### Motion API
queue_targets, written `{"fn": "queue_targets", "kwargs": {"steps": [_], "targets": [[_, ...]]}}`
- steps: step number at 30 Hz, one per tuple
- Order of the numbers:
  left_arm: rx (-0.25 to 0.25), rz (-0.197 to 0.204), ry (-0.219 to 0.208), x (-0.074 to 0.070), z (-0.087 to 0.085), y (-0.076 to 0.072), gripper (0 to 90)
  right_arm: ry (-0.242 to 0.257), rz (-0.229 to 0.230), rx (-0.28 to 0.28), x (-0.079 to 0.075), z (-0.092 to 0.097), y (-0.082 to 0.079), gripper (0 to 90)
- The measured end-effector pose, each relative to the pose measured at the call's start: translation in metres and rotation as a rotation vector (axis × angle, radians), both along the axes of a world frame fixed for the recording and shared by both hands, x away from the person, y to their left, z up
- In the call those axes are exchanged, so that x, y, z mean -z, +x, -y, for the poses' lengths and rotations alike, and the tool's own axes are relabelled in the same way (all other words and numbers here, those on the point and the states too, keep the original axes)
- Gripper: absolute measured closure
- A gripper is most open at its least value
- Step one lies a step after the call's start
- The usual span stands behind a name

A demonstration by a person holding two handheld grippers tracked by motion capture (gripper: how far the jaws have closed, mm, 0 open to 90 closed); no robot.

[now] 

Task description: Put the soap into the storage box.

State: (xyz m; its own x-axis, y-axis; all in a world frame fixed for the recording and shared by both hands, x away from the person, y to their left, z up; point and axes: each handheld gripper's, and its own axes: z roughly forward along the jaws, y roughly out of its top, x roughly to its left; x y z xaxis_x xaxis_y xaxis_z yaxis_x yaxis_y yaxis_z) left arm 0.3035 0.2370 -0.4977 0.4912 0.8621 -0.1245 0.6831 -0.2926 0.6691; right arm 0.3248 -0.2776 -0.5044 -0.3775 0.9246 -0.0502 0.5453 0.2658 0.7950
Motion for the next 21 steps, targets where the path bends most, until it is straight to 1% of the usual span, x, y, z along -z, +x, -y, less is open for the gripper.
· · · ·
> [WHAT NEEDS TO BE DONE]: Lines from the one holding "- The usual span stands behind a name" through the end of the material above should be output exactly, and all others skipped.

> [SOLUTION TO THE EXERCISE]:
- The usual span stands behind a name

A demonstration by a person holding two handheld grippers tracked by motion capture (gripper: how far the jaws have closed, mm, 0 open to 90 closed); no robot.

[now] 

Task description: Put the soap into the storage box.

State: (xyz m; its own x-axis, y-axis; all in a world frame fixed for the recording and shared by both hands, x away from the person, y to their left, z up; point and axes: each handheld gripper's, and its own axes: z roughly forward along the jaws, y roughly out of its top, x roughly to its left; x y z xaxis_x xaxis_y xaxis_z yaxis_x yaxis_y yaxis_z) left arm 0.3035 0.2370 -0.4977 0.4912 0.8621 -0.1245 0.6831 -0.2926 0.6691; right arm 0.3248 -0.2776 -0.5044 -0.3775 0.9246 -0.0502 0.5453 0.2658 0.7950
Motion for the next 21 steps, targets where the path bends most, until it is straight to 1% of the usual span, x, y, z along -z, +x, -y, less is open for the gripper.

The answer was written out completely.